EXERCISE » Transcribe the data in full, keeping each line exactly as it appears.

-------- DATA EXTRACT

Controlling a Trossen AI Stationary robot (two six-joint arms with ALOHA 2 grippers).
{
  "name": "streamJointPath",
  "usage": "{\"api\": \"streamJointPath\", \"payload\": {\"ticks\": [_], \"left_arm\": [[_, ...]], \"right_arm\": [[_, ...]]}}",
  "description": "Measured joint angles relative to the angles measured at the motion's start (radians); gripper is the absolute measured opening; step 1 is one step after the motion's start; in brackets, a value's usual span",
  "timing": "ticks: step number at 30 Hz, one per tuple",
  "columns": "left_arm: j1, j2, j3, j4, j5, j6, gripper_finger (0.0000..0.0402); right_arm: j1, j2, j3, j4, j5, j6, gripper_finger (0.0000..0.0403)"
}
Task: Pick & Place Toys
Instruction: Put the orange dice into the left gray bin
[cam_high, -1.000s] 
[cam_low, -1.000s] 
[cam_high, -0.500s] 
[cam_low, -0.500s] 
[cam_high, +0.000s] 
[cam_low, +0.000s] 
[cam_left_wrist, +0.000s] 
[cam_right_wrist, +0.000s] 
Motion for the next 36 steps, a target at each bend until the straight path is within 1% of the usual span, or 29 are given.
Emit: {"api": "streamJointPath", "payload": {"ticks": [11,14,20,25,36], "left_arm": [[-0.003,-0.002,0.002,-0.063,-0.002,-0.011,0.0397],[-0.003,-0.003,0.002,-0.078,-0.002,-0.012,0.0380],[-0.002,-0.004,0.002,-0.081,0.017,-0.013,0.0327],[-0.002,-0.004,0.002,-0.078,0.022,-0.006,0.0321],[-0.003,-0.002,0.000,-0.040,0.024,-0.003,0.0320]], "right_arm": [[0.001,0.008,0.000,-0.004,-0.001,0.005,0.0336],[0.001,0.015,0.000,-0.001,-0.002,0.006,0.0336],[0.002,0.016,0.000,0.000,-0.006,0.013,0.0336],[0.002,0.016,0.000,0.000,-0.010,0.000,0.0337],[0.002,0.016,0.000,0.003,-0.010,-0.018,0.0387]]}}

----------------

RESPONSE AREA »
Controlling a Trossen AI Stationary robot (two six-joint arms with ALOHA 2 grippers).
{
  "name": "streamJointPath",
  "usage": "{\"api\": \"streamJointPath\", \"payload\": {\"ticks\": [_], \"left_arm\": [[_, ...]], \"right_arm\": [[_, ...]]}}",
  "description": "Measured joint angles relative to the angles measured at the motion's start (radians); gripper is the absolute measured opening; step 1 is one step after the motion's start; in brackets, a value's usual span",
  "timing": "ticks: step number at 30 Hz, one per tuple",
  "columns": "left_arm: j1, j2, j3, j4, j5, j6, gripper_finger (0.0000..0.0402); right_arm: j1, j2, j3, j4, j5, j6, gripper_finger (0.0000..0.0403)"
}
Task: Pick & Place Toys
Instruction: Put the orange dice into the left gray bin
[cam_high, -1.000s] 
[cam_low, -1.000s] 
[cam_high, -0.500s] 
[cam_low, -0.500s] 
[cam_high, +0.000s] 
[cam_low, +0.000s] 
[cam_left_wrist, +0.000s] 
[cam_right_wrist, +0.000s] 
Motion for the next 36 steps, a target at each bend until the straight path is within 1% of the usual span, or 29 are given.
Emit: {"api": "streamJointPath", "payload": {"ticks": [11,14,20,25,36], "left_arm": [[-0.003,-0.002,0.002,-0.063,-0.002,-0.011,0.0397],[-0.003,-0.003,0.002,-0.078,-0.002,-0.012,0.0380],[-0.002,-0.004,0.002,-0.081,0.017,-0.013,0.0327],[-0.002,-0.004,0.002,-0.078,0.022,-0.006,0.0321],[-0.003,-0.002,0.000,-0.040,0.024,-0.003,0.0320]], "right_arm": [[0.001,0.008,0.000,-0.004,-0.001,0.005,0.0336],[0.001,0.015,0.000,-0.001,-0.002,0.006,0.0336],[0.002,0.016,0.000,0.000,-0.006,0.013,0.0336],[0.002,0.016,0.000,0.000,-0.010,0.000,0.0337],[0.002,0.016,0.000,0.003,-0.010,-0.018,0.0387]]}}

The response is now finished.